Your instructions:
What follows is a listing to transcribe exactly, leaving the pictures out.

━━━ Collected data

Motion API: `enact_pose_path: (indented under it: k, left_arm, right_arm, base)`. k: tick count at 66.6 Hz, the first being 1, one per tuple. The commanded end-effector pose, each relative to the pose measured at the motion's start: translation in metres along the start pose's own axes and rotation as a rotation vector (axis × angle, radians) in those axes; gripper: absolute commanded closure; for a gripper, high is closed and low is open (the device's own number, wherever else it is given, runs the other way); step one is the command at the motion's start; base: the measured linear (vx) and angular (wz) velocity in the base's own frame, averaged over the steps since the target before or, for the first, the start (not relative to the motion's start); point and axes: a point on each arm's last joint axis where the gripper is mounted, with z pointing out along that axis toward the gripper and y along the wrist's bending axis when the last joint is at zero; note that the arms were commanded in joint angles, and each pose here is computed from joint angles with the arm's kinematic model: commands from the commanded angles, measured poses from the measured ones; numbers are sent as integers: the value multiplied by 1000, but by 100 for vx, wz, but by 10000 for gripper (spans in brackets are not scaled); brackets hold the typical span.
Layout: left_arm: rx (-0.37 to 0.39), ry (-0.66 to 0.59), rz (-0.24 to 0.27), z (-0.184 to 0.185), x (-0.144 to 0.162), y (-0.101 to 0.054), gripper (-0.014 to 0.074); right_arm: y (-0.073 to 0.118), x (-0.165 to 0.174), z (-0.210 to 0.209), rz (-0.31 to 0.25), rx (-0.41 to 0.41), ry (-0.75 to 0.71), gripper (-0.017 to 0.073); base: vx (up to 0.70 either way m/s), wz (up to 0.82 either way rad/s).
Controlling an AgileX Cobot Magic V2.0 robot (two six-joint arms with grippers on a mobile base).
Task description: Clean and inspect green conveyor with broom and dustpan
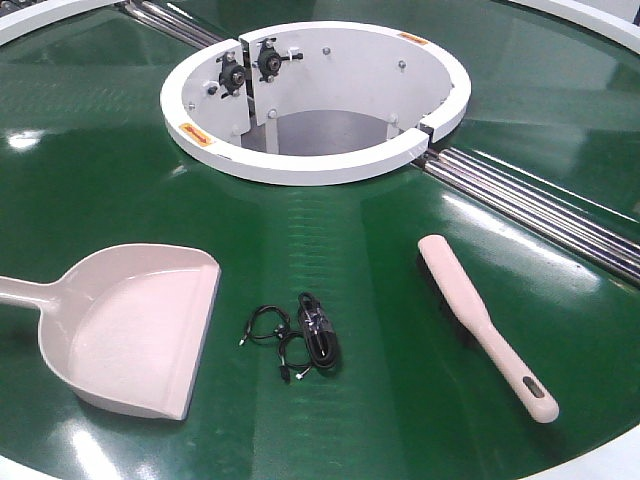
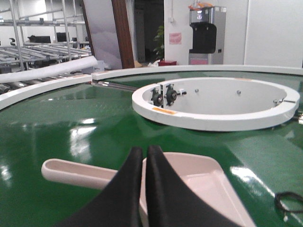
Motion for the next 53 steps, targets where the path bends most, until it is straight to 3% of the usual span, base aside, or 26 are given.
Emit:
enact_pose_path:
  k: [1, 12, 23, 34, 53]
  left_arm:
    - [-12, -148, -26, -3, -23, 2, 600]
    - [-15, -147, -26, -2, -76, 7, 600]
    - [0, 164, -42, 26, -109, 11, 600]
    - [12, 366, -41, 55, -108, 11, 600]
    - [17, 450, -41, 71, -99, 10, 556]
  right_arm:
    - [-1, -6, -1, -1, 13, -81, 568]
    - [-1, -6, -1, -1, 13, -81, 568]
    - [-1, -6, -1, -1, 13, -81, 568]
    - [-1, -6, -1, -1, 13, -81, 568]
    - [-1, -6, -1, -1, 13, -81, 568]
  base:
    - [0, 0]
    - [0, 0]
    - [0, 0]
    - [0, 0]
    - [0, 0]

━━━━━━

Solution for this exercise:
Motion API: `enact_pose_path: (indented under it: k, left_arm, right_arm, base)`. k: tick count at 66.6 Hz, the first being 1, one per tuple. The commanded end-effector pose, each relative to the pose measured at the motion's start: translation in metres along the start pose's own axes and rotation as a rotation vector (axis × angle, radians) in those axes; gripper: absolute commanded closure; for a gripper, high is closed and low is open (the device's own number, wherever else it is given, runs the other way); step one is the command at the motion's start; base: the measured linear (vx) and angular (wz) velocity in the base's own frame, averaged over the steps since the target before or, for the first, the start (not relative to the motion's start); point and axes: a point on each arm's last joint axis where the gripper is mounted, with z pointing out along that axis toward the gripper and y along the wrist's bending axis when the last joint is at zero; note that the arms were commanded in joint angles, and each pose here is computed from joint angles with the arm's kinematic model: commands from the commanded angles, measured poses from the measured ones; numbers are sent as integers: the value multiplied by 1000, but by 100 for vx, wz, but by 10000 for gripper (spans in brackets are not scaled); brackets hold the typical span.
Layout: left_arm: rx (-0.37 to 0.39), ry (-0.66 to 0.59), rz (-0.24 to 0.27), z (-0.184 to 0.185), x (-0.144 to 0.162), y (-0.101 to 0.054), gripper (-0.014 to 0.074); right_arm: y (-0.073 to 0.118), x (-0.165 to 0.174), z (-0.210 to 0.209), rz (-0.31 to 0.25), rx (-0.41 to 0.41), ry (-0.75 to 0.71), gripper (-0.017 to 0.073); base: vx (up to 0.70 either way m/s), wz (up to 0.82 either way rad/s).
Controlling an AgileX Cobot Magic V2.0 robot (two six-joint arms with grippers on a mobile base).
Task description: Clean and inspect green conveyor with broom and dustpan
Motion for the next 53 steps, targets where the path bends most, until it is straight to 3% of the usual span, base aside, or 26 are given.
Emit:
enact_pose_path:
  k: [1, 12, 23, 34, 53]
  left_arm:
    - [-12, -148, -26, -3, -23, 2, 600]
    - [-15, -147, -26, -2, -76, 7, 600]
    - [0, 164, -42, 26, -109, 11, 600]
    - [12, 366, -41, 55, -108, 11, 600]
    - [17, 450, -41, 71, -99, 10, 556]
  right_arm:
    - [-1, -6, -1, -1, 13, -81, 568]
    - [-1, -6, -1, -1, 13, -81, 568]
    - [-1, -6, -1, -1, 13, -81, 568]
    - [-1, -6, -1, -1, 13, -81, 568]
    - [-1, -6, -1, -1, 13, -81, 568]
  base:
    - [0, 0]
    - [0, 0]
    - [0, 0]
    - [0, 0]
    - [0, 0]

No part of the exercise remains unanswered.